- **Given information**:
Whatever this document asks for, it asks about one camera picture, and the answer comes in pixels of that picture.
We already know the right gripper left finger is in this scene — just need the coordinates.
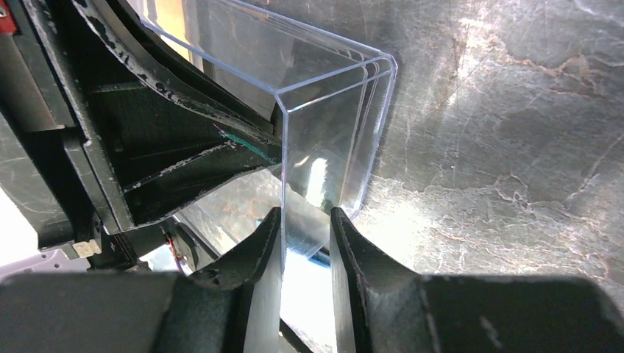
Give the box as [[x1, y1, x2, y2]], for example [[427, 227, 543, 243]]
[[1, 207, 283, 352]]

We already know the gold card stack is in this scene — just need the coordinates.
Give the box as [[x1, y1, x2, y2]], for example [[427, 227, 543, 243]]
[[145, 0, 203, 71]]

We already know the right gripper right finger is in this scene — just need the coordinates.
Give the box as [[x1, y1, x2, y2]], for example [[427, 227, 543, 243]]
[[330, 207, 623, 352]]

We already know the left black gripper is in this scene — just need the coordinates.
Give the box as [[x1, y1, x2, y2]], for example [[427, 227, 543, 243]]
[[1, 1, 282, 271]]

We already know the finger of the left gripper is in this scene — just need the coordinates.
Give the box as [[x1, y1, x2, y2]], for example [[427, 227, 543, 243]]
[[88, 85, 281, 226]]

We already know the blue card holder wallet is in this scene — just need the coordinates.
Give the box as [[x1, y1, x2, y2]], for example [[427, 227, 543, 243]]
[[287, 247, 330, 268]]

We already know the clear acrylic card tray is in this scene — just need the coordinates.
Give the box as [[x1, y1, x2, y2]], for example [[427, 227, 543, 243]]
[[131, 1, 397, 255]]

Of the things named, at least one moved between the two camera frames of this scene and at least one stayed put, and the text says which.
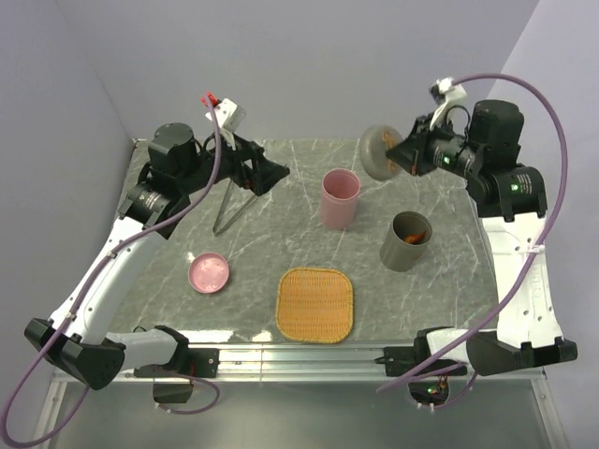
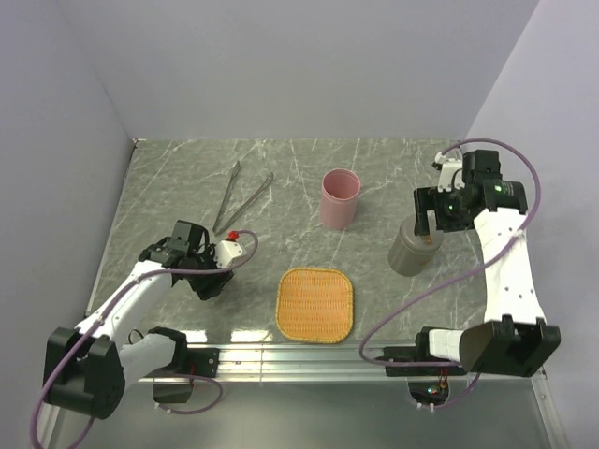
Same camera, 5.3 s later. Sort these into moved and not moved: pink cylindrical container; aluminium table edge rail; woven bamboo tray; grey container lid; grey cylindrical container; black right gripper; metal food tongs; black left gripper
Moved: grey container lid; black right gripper; grey cylindrical container; black left gripper
Not moved: woven bamboo tray; aluminium table edge rail; metal food tongs; pink cylindrical container
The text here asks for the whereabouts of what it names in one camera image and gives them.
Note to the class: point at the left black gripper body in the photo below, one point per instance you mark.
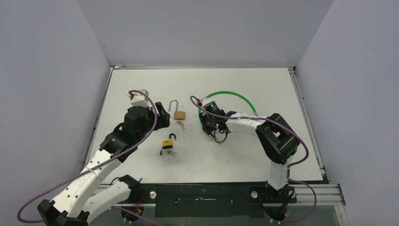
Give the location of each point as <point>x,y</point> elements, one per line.
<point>151,122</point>

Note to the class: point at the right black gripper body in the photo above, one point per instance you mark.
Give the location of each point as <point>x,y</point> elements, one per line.
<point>207,121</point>

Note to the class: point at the green cable lock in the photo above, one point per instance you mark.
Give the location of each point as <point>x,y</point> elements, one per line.
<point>225,92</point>

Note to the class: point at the brass padlock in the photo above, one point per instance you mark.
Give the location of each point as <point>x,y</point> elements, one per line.
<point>178,115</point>

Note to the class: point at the yellow black padlock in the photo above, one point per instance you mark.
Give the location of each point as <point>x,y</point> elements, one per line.
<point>168,143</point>

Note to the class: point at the silver key bunch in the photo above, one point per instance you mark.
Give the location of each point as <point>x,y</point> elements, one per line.
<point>171,152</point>

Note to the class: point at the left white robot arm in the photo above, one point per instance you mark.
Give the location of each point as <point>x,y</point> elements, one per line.
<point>76,205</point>

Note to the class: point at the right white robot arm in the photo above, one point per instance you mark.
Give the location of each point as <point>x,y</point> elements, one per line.
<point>278,144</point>

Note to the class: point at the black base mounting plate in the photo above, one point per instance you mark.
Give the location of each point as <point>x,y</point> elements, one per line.
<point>251,199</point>

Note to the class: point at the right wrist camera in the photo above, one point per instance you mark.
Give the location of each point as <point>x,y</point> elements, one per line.
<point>205,101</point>

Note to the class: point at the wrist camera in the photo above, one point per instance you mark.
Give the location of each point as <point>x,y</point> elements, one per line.
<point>205,101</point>
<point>137,99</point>

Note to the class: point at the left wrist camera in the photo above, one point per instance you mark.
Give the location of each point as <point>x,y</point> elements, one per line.
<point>137,99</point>

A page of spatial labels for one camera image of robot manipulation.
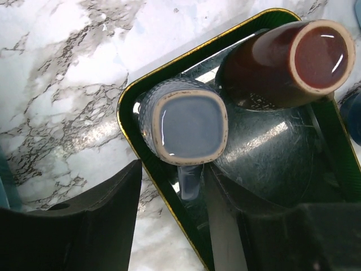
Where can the grey-blue small cup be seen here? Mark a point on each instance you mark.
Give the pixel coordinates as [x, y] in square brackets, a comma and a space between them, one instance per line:
[184, 123]

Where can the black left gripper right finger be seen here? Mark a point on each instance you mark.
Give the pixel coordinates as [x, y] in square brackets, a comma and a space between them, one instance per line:
[250, 233]

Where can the black rectangular tray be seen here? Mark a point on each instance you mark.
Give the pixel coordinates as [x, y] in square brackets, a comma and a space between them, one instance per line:
[288, 157]

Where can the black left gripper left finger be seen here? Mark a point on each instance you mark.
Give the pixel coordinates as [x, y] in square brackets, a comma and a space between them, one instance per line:
[92, 231]

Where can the brown small cup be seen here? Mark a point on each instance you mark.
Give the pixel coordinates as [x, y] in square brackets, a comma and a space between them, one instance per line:
[289, 66]

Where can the dark blue gold-rimmed cup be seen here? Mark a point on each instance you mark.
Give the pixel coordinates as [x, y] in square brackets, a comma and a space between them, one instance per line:
[350, 113]

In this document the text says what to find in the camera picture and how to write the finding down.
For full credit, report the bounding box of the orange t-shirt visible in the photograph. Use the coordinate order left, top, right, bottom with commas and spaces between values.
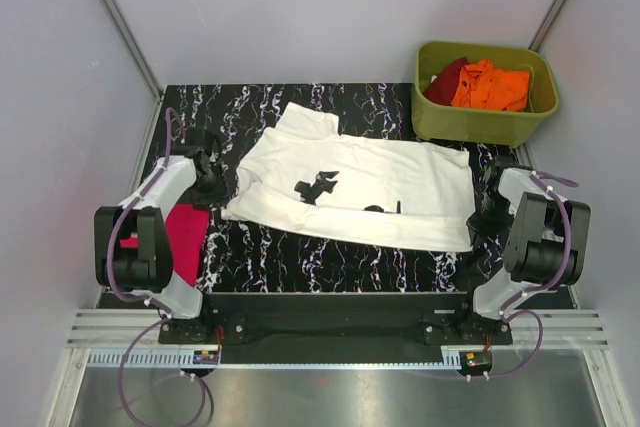
451, 59, 532, 112

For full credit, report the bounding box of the purple cable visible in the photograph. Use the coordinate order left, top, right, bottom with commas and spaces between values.
107, 106, 216, 423
409, 171, 581, 378

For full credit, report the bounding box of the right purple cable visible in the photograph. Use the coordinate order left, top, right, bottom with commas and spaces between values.
409, 171, 581, 378

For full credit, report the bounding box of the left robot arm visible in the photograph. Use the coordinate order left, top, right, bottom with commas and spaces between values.
94, 129, 228, 343

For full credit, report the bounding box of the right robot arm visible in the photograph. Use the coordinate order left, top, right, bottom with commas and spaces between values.
450, 157, 591, 344

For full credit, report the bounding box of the olive green plastic bin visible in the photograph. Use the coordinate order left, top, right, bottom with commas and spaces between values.
411, 41, 559, 147

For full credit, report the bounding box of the white printed t-shirt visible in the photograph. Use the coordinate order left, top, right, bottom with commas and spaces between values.
222, 103, 475, 253

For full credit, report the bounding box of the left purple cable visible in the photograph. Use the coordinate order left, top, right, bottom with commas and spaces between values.
107, 106, 216, 423

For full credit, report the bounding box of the dark red t-shirt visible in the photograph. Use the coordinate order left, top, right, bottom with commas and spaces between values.
423, 57, 469, 106

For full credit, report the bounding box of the folded pink t-shirt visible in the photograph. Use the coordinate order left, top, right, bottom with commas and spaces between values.
113, 203, 210, 292

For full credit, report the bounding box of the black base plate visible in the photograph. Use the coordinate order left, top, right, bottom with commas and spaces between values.
159, 293, 513, 368

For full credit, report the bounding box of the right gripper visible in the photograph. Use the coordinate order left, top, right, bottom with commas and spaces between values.
466, 192, 515, 250

- **Work to be completed**: Go through the entries and filter for lines holding the word "image"; copy each match.

- **Finished exercise**:
The text here asks for the whereabouts of what it names in one camera image and gives them.
A page of spatial labels for one camera image of robot manipulation.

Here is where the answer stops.